Research Papers Implemented:

  • T-MASS: Text Is MASS: Modeling as Stochastic Embedding for Text-Video Retrieval
  • MESM: Towards Balanced Alignment: Modal-Enhanced Semantic Modeling for Video Moment Retrieval

Repository Structure

coarse-to-fine-grained-dataset/
│
├── coarse_grained/
│   └── [README.md](coarse_grained/README.md)     # Instructions for the T-MASS models
│   └── ...
│
├── fine_grained/
│   └── [README.md](fine_grained/README.md)       # Instructions for the MESM model
│   └── ...
│
├── data_generation/                              # Scripts for combined datasets
│   └── tacos_cg                                  # Scripts for generating coarse-grained datasets
│   └── coarse_to_fine_alignment                  # A model to evaluate the generated annotations
│
├── combined_pipeline/                            # Scripts for integrating and running the entire pipeline
│   └── evaluate.py                               # Main script evaluate the entire pipeline
│   └── ...
│
└── ctf_env.yaml                                  # YAML file to create Conda Env

Summary of Achievements

  1. Implemented and Evaluated Stages 1 and 2: Successfully implemented and evaluated Stage 1 (Coarse-Grained Retrieval) and Stage 2 (Fine-Grained Retrieval) of the framework by leveraging the T-MASS approach for coarse-grained retrieval and the MESM approach for fine-grained retrieval.

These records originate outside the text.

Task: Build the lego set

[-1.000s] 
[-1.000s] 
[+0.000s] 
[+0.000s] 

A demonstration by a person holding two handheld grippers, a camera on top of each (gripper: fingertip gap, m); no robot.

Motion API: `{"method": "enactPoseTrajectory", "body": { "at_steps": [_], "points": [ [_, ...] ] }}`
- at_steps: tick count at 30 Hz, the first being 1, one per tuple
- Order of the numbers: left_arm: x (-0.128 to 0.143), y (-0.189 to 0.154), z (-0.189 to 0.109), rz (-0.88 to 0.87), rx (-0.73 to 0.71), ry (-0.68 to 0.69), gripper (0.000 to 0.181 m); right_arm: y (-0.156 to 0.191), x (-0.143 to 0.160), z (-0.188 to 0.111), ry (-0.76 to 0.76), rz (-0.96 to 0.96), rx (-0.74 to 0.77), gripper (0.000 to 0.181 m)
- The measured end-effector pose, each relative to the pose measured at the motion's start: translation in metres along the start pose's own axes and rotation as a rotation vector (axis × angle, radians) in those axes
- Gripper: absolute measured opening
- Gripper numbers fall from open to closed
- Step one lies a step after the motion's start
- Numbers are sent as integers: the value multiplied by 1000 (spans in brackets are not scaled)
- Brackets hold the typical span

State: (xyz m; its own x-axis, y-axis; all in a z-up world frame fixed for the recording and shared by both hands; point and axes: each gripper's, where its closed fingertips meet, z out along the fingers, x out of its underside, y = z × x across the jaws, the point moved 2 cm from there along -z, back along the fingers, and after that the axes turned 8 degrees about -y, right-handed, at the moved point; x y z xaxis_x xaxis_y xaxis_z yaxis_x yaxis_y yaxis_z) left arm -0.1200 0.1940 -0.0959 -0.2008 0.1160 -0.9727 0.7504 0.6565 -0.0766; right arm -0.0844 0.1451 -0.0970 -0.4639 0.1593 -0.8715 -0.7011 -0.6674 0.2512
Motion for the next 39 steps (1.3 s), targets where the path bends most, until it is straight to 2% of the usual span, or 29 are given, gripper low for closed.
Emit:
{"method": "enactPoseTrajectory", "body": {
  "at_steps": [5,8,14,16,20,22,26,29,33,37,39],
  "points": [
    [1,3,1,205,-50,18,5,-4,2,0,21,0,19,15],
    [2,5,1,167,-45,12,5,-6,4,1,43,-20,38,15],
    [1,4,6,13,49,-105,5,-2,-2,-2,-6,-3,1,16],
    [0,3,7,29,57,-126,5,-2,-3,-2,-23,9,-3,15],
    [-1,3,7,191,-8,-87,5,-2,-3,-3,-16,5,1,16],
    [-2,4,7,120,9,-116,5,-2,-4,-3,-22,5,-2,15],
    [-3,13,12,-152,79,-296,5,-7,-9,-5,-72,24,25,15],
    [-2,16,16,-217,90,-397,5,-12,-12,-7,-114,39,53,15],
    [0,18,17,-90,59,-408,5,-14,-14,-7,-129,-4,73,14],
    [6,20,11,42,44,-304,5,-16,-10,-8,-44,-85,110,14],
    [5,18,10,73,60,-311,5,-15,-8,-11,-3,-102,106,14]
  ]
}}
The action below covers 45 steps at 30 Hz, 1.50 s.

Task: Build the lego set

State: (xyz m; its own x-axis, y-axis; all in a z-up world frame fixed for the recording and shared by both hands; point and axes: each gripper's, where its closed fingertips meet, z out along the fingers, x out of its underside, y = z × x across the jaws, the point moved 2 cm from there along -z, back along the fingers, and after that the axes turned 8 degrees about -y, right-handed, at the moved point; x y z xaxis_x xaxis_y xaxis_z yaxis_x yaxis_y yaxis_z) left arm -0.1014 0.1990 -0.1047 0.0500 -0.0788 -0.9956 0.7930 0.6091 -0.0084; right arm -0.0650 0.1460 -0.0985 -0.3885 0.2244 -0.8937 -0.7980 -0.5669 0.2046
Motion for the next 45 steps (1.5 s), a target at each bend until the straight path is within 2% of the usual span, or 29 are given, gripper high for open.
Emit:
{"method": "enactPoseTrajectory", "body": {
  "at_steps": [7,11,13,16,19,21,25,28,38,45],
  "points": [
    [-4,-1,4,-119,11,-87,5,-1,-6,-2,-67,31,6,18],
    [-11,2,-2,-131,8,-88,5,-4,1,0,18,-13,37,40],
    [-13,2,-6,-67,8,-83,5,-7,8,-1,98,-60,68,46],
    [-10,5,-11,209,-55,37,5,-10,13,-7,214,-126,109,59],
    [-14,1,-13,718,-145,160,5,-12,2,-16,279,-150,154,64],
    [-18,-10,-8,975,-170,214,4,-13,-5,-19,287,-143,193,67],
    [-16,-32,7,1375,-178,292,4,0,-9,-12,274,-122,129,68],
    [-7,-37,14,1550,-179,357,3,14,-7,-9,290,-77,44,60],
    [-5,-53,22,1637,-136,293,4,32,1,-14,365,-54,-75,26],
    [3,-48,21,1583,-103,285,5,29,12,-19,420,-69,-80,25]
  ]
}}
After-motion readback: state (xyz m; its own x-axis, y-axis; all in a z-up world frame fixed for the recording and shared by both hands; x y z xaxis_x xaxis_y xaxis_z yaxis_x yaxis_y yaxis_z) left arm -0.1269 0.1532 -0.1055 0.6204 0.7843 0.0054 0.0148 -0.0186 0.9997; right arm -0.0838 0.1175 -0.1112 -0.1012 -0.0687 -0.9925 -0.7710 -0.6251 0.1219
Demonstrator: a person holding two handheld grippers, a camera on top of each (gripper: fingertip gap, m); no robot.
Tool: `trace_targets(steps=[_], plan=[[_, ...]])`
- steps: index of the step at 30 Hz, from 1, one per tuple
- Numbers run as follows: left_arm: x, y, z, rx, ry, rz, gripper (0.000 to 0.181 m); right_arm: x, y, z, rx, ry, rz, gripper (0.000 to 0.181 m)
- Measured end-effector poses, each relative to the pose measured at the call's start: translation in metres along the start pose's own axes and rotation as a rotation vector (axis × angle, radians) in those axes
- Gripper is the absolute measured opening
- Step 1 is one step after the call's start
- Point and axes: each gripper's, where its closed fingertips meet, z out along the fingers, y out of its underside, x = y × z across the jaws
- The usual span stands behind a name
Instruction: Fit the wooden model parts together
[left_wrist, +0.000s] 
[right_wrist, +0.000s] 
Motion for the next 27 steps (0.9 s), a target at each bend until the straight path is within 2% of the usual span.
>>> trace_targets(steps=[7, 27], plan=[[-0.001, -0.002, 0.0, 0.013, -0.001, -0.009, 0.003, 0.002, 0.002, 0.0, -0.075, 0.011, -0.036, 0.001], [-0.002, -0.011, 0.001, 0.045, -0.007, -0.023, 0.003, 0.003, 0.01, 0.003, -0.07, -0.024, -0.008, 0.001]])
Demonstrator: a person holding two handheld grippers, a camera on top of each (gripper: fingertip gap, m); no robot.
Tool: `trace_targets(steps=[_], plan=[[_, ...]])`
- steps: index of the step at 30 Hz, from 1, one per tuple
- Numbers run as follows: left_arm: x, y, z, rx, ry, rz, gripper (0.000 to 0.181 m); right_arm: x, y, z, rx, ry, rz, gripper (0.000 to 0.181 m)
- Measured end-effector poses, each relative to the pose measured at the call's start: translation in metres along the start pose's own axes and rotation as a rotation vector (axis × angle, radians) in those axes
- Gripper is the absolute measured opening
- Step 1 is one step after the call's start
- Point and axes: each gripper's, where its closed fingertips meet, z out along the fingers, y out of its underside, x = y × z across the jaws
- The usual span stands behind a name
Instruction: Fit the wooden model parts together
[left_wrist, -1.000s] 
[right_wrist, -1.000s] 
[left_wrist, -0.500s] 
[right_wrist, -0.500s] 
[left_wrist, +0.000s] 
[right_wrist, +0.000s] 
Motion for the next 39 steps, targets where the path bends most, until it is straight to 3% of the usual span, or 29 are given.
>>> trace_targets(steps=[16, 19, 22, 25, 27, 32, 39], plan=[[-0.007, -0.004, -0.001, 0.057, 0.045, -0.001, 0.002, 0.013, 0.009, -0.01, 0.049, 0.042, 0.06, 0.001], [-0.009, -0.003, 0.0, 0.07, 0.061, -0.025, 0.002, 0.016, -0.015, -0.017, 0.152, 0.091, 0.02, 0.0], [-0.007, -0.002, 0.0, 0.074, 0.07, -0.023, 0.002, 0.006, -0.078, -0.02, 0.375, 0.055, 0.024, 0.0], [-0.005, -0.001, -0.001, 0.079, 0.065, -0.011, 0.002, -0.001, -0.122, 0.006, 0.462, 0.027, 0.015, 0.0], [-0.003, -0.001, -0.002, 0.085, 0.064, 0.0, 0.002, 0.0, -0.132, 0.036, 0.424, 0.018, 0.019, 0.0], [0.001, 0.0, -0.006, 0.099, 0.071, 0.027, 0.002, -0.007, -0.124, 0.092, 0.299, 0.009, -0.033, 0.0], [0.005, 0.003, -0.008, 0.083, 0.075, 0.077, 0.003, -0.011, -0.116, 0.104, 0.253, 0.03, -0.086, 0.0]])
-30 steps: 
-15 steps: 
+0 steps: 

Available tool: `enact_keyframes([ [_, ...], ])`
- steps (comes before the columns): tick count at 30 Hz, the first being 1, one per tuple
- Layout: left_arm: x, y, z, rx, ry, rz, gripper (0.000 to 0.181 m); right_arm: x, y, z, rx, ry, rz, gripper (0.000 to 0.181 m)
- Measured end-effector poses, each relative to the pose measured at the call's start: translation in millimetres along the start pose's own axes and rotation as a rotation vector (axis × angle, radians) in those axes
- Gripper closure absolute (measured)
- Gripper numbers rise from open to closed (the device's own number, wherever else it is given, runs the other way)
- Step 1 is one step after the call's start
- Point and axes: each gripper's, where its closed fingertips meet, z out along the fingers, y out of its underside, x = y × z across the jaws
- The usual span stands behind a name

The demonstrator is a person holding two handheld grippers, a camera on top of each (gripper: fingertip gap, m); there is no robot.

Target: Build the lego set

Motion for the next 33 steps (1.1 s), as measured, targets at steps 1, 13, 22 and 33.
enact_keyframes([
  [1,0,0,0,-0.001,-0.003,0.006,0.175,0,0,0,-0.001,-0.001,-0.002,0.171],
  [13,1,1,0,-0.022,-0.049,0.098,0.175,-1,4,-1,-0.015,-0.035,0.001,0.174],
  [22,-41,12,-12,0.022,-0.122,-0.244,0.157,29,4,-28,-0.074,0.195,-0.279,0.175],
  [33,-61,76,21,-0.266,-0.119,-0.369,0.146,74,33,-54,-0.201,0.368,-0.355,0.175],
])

  2. Hierarchical Coarse-to-Fine Video and Video-Moment Retrieval Pipeline: Developed and evaluated a hierarchical pipeline for video and video-moment retrieval, which improves upon traditional text-video retrieval approaches.

  3. Generated Coarse-Grained Annotations: Created coarse-grained annotations for the TACoS dataset, which involved summarizing fine-grained annotations to facilitate coarse-grained retrieval.

  4. Designed a Model for Annotation Evaluation: Developed a model to evaluate the generated coarse-grained dataset annotations by attempting to retrieve them based on fine-grained annotations.

  5. Comprehensive Evaluation: Evaluated each stage of the framework and the combined pipeline using standard metrics, demonstrating the effectiveness of the approach compared to existing state-of-the-art models.

Hierarchical Evaluation Approach

Experiment #5: Hierarchical Evaluation Approach

This experiment aims to evaluate the coarse-to-fine-grained retrieval pipeline in a more suitable way compared to the modular approach. The same datasets and trained models were used, focusing on implementing a hierarchical flow of retrieval and evaluating based on mean and intersection over union metrics, which reflect the nature of the retrieved results.

Results

Metric Value
Mean IoU 37.12
Max IoU 69.84

Results on the combined dataset from TACoS and TACoS-CG in the hierarchical approach reflect the actual performance of the pipeline. The results of Mean IoU show the average overlap between the predicted video segments according to the fine-grained annotations and the ground truth segments of videos retrieved from the coarse-grained stage. The value of 37.21 for Mean IoU is relatively a good indicator that confirms the feasibility of such a framework, while the Max IoU value of 69.84 shows a potential for improving the mean performance of the integrated hierarchical approach.

Trained Models

Trained Models Link

Generated TACoS-CG Annotations

Generated TACoS-CG Annotations Link

Contributing

Contributions are welcome! Please feel free to open an issue or submit a pull request if you have suggestions for improvements or new features.

License

This project is licensed under the MIT License. See the LICENSE file for details.

Acknowledgements

Special thanks to the authors of the T-MASS, MESM, and QD-DETR papers for their foundational work in text-video retrieval.